Task brief: Only lines containing the string "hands" belong in the answer; copy all of them from the entries.

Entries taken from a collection
::::::::

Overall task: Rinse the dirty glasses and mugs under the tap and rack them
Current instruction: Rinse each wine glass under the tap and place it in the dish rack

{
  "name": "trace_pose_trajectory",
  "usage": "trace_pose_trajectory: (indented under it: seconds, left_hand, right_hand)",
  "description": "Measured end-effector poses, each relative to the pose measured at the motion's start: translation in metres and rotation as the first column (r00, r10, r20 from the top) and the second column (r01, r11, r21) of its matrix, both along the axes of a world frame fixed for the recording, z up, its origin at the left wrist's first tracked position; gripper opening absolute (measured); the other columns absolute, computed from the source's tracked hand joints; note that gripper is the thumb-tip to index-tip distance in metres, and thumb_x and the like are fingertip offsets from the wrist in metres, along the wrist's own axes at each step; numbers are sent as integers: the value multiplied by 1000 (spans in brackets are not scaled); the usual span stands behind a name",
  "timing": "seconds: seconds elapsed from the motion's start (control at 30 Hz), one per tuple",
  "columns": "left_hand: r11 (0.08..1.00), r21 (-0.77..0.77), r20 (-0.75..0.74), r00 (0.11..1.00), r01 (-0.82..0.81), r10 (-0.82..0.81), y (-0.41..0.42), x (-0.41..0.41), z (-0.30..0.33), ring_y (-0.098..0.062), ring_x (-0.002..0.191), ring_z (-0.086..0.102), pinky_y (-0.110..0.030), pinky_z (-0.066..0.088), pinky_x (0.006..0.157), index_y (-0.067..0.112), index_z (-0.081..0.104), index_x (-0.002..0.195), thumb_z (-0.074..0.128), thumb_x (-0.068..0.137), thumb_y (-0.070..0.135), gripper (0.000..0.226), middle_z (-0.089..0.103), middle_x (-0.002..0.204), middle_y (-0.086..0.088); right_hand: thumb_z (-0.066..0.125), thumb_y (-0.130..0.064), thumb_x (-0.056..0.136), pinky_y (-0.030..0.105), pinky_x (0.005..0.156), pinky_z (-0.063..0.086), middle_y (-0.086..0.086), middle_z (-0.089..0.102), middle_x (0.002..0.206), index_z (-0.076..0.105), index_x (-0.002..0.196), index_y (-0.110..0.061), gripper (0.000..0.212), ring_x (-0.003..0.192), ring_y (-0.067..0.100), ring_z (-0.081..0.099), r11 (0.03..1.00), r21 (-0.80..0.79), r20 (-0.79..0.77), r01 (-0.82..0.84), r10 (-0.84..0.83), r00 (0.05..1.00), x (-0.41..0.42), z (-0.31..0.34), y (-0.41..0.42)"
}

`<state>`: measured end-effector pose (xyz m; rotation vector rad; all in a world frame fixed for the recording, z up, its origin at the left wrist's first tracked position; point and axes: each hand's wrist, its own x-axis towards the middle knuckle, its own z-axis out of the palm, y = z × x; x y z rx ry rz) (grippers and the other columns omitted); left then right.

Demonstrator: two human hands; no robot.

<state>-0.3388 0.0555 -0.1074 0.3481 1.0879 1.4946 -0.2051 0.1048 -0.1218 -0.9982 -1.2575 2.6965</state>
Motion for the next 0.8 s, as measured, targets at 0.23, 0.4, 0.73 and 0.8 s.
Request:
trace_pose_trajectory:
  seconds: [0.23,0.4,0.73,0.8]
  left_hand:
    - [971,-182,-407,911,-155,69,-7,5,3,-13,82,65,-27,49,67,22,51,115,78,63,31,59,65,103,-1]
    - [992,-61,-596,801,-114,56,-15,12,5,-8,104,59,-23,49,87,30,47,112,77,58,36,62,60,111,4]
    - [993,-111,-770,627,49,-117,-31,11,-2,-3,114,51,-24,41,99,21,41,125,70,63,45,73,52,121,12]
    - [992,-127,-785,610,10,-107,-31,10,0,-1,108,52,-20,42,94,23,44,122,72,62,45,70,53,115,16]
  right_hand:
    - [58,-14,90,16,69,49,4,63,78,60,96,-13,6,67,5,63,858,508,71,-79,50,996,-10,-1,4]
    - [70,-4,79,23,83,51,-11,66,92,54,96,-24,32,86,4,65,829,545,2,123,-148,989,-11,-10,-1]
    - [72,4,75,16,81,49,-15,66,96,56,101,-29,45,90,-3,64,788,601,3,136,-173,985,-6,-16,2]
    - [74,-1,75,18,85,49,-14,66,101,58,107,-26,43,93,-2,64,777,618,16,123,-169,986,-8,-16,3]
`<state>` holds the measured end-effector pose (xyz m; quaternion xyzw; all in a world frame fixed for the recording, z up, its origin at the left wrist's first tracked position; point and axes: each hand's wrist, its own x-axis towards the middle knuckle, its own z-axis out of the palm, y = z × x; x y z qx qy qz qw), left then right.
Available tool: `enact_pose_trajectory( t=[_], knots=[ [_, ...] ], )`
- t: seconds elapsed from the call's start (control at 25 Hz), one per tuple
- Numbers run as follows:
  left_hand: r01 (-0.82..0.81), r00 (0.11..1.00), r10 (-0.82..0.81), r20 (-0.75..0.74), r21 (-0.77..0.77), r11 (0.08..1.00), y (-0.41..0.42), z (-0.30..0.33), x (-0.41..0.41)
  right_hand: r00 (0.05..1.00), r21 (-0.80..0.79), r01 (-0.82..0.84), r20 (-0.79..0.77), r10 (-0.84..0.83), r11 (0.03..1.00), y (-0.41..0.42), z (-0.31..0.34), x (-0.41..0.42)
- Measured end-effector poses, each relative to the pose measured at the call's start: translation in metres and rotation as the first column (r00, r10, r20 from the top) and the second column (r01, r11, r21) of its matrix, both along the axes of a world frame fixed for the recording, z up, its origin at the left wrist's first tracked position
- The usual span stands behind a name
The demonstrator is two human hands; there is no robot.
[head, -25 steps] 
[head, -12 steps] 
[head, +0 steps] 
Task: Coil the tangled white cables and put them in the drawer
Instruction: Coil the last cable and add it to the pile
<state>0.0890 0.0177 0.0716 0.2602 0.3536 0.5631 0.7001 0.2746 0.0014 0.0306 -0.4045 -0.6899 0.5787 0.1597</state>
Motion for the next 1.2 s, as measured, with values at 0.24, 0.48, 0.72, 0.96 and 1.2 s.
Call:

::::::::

Answer below:
Demonstrator: two human hands; no robot.
The demonstrator is two human hands; there is no robot.

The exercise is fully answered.